Action item
Using the entries that follow, establish how many lines contain the word "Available" and give only that figure.

[Recorded data]
*** Block opens ***

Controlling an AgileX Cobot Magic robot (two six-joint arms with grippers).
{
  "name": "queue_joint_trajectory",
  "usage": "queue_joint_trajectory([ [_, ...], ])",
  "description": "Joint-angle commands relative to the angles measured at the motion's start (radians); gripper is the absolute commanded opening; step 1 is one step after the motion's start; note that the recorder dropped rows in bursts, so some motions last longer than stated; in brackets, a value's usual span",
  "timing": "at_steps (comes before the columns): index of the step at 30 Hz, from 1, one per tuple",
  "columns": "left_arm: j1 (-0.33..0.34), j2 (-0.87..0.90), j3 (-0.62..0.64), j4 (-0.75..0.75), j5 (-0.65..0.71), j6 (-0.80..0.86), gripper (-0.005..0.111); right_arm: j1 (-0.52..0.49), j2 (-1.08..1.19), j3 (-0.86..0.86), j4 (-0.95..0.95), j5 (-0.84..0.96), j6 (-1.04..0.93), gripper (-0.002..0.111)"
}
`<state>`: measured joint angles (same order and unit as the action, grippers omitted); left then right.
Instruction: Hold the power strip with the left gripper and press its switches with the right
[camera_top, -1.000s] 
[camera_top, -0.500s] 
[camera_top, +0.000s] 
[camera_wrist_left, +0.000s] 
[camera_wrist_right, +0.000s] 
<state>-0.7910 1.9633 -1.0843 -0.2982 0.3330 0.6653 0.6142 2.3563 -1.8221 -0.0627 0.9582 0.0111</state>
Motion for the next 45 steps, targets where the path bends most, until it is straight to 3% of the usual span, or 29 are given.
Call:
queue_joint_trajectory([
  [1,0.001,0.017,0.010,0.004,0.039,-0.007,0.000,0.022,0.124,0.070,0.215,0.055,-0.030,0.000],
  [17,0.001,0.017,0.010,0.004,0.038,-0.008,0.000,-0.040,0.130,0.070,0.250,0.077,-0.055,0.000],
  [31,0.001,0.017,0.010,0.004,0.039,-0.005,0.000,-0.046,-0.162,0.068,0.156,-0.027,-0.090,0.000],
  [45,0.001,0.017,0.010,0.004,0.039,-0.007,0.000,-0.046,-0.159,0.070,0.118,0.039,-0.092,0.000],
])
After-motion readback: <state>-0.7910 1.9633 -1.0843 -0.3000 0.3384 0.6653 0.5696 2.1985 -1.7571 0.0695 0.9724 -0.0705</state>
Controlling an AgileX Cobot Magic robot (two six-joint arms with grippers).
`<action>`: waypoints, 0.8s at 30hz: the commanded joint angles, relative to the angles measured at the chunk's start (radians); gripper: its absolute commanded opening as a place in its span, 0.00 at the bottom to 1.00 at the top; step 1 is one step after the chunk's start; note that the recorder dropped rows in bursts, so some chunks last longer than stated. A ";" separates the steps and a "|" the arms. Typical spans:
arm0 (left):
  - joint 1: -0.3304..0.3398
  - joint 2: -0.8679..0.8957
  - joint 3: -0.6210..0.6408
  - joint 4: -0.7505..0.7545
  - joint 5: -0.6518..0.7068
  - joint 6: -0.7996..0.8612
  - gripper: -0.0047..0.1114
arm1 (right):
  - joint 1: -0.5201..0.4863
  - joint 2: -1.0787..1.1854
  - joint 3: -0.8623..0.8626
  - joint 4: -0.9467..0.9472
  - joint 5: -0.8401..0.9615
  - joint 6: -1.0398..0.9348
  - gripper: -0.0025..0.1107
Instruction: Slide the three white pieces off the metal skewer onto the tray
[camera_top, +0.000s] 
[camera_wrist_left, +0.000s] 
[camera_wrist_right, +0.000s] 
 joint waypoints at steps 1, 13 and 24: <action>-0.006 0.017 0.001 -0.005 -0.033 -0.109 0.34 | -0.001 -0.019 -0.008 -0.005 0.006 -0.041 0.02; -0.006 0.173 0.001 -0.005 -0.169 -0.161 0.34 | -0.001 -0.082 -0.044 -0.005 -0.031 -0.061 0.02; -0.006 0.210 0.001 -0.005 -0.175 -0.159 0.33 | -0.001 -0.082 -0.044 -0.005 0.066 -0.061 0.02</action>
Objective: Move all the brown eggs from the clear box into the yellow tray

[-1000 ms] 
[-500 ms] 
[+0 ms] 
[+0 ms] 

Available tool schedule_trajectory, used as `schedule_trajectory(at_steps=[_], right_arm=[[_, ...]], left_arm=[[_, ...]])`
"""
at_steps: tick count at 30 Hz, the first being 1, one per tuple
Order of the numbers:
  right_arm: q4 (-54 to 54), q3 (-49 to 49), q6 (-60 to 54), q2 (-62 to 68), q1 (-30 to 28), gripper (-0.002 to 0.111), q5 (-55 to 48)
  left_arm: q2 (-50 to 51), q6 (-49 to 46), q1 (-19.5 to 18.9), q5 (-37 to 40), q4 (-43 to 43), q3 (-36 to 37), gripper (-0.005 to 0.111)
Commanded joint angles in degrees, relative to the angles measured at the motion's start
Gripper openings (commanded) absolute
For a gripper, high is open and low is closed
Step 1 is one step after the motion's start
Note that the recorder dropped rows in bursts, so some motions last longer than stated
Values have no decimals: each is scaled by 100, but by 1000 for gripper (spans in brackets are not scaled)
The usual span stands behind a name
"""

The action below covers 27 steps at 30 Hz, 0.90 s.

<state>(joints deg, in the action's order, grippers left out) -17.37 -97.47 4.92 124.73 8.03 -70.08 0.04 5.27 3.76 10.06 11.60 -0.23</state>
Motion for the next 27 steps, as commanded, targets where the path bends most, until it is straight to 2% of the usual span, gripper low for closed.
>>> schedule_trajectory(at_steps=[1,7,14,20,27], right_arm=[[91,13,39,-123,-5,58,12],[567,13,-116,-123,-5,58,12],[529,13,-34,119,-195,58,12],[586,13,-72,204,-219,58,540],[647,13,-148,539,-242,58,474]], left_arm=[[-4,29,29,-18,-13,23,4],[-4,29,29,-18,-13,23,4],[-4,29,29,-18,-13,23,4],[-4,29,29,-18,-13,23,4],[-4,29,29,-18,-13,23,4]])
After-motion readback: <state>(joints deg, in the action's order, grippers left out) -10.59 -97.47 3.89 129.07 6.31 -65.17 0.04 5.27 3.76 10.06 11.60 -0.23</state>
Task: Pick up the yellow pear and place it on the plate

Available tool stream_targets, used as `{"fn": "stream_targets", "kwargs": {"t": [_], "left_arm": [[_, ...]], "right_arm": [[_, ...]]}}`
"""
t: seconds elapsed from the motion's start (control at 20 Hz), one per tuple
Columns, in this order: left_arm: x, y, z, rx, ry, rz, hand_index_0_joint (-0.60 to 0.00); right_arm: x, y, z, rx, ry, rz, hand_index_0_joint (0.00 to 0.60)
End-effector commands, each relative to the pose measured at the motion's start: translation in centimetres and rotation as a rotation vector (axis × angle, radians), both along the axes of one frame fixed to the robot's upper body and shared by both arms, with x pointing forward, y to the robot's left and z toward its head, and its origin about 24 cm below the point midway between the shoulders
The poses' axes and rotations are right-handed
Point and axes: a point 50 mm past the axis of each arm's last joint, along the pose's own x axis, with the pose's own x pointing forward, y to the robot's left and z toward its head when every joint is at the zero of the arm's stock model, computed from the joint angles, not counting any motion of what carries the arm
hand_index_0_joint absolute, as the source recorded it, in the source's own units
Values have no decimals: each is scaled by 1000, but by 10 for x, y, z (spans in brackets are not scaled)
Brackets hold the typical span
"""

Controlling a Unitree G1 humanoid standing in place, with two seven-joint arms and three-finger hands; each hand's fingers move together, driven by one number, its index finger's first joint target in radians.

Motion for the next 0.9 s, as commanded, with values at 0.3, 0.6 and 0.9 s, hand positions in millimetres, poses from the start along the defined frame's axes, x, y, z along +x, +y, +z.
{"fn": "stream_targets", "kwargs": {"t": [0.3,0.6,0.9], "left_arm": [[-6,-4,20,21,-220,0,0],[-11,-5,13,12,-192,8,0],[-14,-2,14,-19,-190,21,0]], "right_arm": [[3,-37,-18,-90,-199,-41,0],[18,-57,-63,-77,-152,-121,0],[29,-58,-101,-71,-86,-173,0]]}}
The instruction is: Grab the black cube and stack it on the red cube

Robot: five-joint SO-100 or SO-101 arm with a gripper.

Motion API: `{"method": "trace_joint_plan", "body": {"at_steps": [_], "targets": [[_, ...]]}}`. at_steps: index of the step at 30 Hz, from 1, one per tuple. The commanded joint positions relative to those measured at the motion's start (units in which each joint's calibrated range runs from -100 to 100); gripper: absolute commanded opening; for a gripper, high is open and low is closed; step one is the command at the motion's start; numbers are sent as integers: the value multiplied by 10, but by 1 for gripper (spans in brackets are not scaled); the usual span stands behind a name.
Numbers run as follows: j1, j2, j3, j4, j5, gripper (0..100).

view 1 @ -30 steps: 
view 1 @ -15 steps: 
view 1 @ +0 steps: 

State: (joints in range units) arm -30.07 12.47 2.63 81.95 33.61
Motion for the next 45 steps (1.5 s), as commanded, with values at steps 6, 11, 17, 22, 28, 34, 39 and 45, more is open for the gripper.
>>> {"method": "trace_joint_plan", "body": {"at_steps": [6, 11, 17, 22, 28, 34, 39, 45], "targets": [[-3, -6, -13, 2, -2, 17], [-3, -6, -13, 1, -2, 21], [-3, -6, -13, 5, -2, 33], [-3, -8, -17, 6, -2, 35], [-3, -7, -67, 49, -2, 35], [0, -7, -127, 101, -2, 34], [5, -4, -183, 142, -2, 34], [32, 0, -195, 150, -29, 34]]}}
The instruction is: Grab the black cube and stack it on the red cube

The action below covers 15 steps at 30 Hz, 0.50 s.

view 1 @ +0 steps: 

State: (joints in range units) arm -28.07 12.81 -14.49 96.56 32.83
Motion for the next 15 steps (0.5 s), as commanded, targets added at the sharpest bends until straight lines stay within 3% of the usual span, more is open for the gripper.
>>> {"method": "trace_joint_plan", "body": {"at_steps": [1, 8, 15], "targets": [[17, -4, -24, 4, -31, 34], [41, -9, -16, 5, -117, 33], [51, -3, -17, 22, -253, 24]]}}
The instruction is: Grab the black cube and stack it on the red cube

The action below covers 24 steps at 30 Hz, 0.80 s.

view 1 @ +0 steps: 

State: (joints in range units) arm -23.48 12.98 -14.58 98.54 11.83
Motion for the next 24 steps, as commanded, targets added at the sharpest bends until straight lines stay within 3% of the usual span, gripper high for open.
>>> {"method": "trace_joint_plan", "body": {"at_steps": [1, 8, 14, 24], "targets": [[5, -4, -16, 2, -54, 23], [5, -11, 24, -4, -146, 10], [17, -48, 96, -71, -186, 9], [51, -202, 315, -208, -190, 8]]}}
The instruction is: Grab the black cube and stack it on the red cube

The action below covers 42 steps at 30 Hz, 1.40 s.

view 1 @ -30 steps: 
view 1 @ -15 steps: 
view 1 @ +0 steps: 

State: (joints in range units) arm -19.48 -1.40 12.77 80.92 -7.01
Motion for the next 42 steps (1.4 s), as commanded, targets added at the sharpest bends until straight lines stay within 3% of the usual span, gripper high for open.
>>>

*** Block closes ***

Task solution
2